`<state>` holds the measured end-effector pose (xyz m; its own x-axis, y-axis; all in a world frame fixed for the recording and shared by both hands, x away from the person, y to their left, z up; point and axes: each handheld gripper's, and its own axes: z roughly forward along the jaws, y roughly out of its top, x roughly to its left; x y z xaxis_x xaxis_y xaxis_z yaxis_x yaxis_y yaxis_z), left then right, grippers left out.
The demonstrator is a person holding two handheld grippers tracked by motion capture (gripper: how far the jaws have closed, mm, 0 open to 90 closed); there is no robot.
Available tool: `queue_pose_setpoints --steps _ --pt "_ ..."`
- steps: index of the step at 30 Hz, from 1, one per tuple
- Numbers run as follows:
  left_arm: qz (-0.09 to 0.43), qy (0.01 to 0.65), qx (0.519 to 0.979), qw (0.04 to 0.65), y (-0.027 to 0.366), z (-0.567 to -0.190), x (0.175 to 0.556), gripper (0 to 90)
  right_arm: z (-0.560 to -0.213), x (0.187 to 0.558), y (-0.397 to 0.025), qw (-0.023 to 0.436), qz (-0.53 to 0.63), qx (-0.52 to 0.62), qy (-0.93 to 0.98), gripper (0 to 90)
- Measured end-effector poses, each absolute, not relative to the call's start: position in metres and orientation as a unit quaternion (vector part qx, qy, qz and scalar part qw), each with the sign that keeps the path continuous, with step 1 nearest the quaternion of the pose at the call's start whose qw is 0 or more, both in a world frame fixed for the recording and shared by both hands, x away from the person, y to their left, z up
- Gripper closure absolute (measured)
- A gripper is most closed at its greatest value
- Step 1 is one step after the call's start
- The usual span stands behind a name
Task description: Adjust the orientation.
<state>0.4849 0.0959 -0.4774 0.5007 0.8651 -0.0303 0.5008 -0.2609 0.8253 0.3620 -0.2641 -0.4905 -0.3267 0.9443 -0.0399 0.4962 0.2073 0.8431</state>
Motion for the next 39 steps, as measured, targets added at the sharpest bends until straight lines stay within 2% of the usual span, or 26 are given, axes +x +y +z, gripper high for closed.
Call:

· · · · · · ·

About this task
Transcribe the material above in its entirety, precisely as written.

Output of the task
`<state>` holds the measured end-effector pose (xyz m; its own x-axis, y-axis; all in a world frame fixed for the recording and shared by both hands, x away from the person, y to their left, z up; point and axes: each handheld gripper's, and its own axes: z roughly forward along the jaws, y roughly out of its top, x roughly to its left; x y z xaxis_x xaxis_y xaxis_z yaxis_x yaxis_y yaxis_z), left then right, grippers left out.
The demonstrator is a person holding two handheld grippers tracked by motion capture (gripper: how far the jaws have closed, mm, 0 open to 90 closed); there is no robot.
Available tool: `queue_pose_setpoints --steps _ --pt "_ ..."`
- steps: index of the step at 30 Hz, from 1, one per tuple
- Numbers run as follows:
  left_arm: qz (-0.09 to 0.43), qy (0.01 to 0.65), qx (0.519 to 0.979), qw (0.04 to 0.65), y (-0.027 to 0.366), z (-0.567 to -0.190), x (0.175 to 0.556), gripper (0 to 90)
  right_arm: z (-0.560 to -0.213), x (0.187 to 0.558), y (-0.397 to 0.025), qw (-0.023 to 0.436), qz (-0.53 to 0.63), qx (-0.52 to 0.62), qy (-0.93 to 0.98), gripper (0 to 90)
- Measured end-effector poses, each absolute, not relative to the call's start: position in metres and orientation as a unit quaternion (vector part qx, qy, qz and scalar part qw), each with the sign that keeps the path continuous, with step 1 nearest the quaternion of the pose at the call's start whose qw is 0 or more, both in a world frame fixed for the recording and shared by both hands, x away from the person, y to their left, z up
- Gripper closure absolute (measured)
- A gripper is most closed at its greatest value
- Step 1 is one step after the call's start
- The usual span stands behind a name
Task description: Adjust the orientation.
<state>0.4849 0.0959 -0.4774 0.5007 0.8651 -0.0303 0.5008 -0.2609 0.8253 0.3620 -0.2641 -0.4905 -0.3267 0.9443 -0.0399 0.4962 0.2073 0.8431</state>
Motion for the next 39 steps, as measured, targets added at the sharpest bends until straight lines stay within 2% of the usual span, or 26 are given, axes +x +y +z, gripper high for closed.
Call:

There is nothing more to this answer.